Using the data below, output a verbatim copy of the lines between the one holding "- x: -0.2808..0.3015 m" and the one holding "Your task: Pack", inclusive, without any pictures.

*** Data block ***

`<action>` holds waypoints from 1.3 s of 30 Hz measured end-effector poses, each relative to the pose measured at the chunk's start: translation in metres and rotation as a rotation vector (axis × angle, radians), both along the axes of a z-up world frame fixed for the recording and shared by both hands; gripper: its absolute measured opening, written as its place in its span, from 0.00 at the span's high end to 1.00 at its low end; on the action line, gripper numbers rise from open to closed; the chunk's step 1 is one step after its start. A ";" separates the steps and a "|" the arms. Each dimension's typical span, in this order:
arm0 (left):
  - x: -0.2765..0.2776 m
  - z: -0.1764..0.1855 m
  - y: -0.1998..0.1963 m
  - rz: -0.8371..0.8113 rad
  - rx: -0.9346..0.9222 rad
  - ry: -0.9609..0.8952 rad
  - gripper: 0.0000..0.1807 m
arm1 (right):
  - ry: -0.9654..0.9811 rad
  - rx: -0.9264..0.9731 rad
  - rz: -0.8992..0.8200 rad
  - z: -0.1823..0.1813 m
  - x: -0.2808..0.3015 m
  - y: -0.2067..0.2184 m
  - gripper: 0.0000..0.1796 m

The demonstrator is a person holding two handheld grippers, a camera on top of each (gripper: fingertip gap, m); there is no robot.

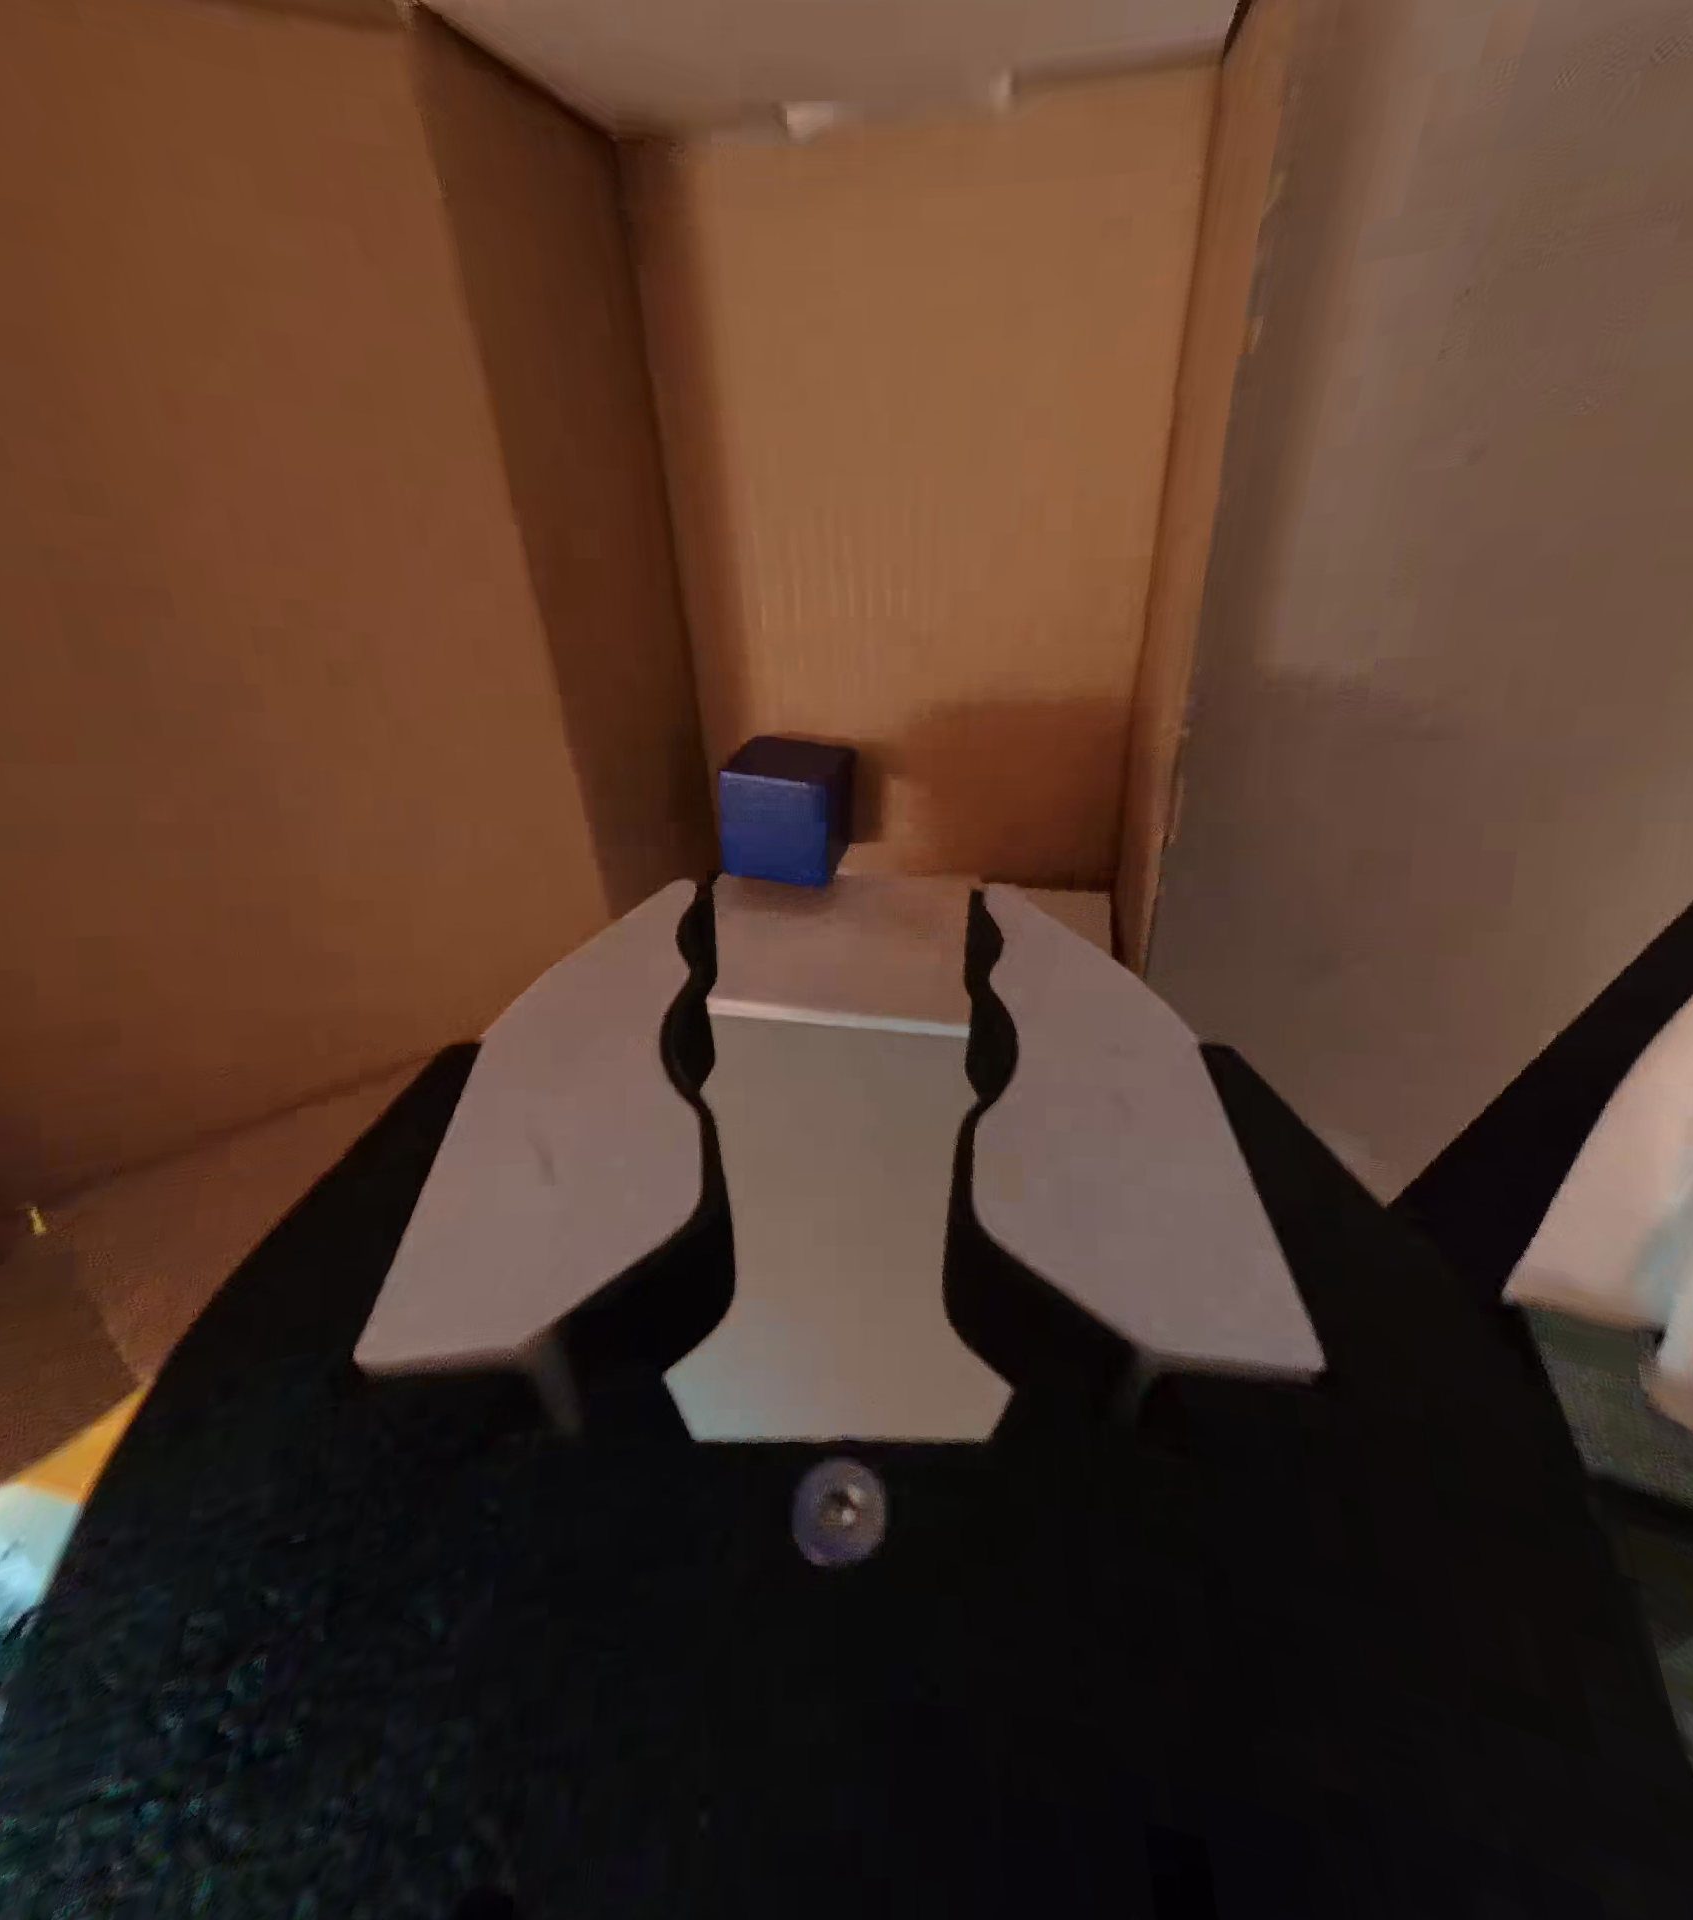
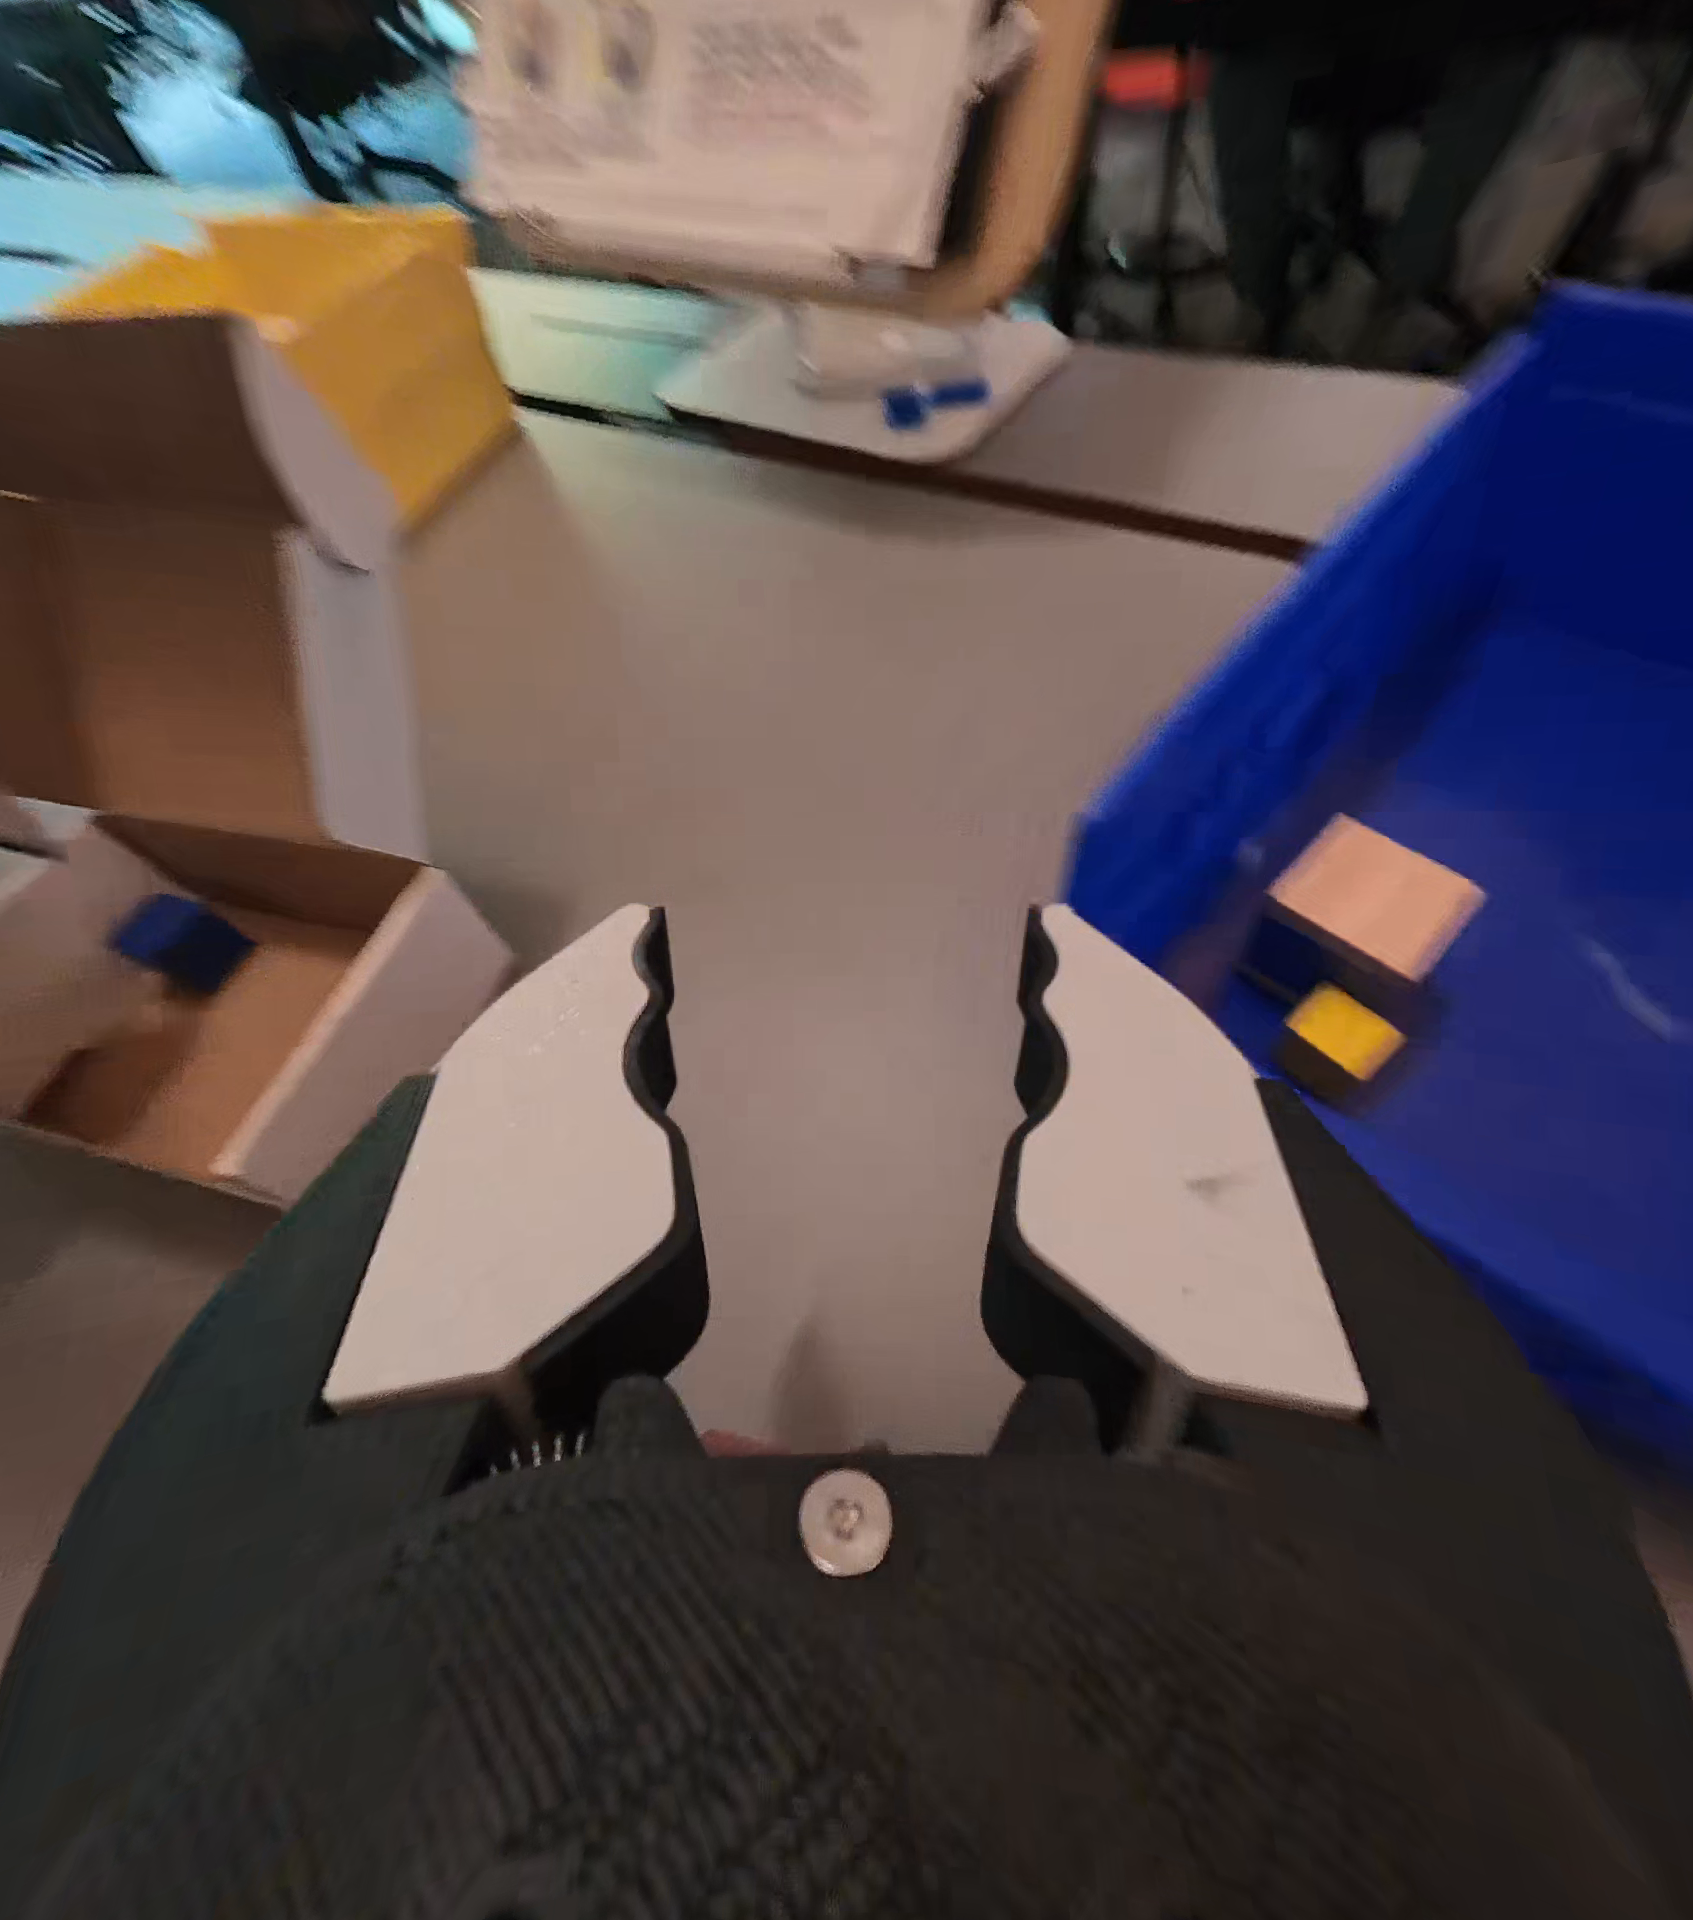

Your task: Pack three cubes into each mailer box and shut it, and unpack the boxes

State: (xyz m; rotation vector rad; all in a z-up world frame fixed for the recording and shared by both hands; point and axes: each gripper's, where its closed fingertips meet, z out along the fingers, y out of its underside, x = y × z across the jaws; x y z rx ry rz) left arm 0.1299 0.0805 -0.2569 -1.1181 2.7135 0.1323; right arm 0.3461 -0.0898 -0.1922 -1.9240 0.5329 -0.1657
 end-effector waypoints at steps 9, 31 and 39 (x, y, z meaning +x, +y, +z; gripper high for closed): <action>0.008 -0.029 0.025 -0.090 0.339 0.233 0.74 | 0.007 0.201 0.123 0.038 -0.028 0.027 0.61; 0.025 0.010 -0.010 -0.082 -0.214 -0.166 0.84 | 0.046 0.200 0.260 0.044 -0.074 0.048 0.53; 0.016 0.110 -0.053 -0.282 -0.756 -0.910 0.84 | 0.263 0.305 0.519 0.063 -0.164 0.074 0.54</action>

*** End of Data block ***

• **Answer for the task**:
  - x: -0.2808..0.3015 m
  - y: -0.2067..0.2184 m
  - gripper: 0.0000..0.1796 m

The demonstrator is a person holding two handheld grippers, a camera on top of each (gripper: fingertip gap, m); there is no robot.


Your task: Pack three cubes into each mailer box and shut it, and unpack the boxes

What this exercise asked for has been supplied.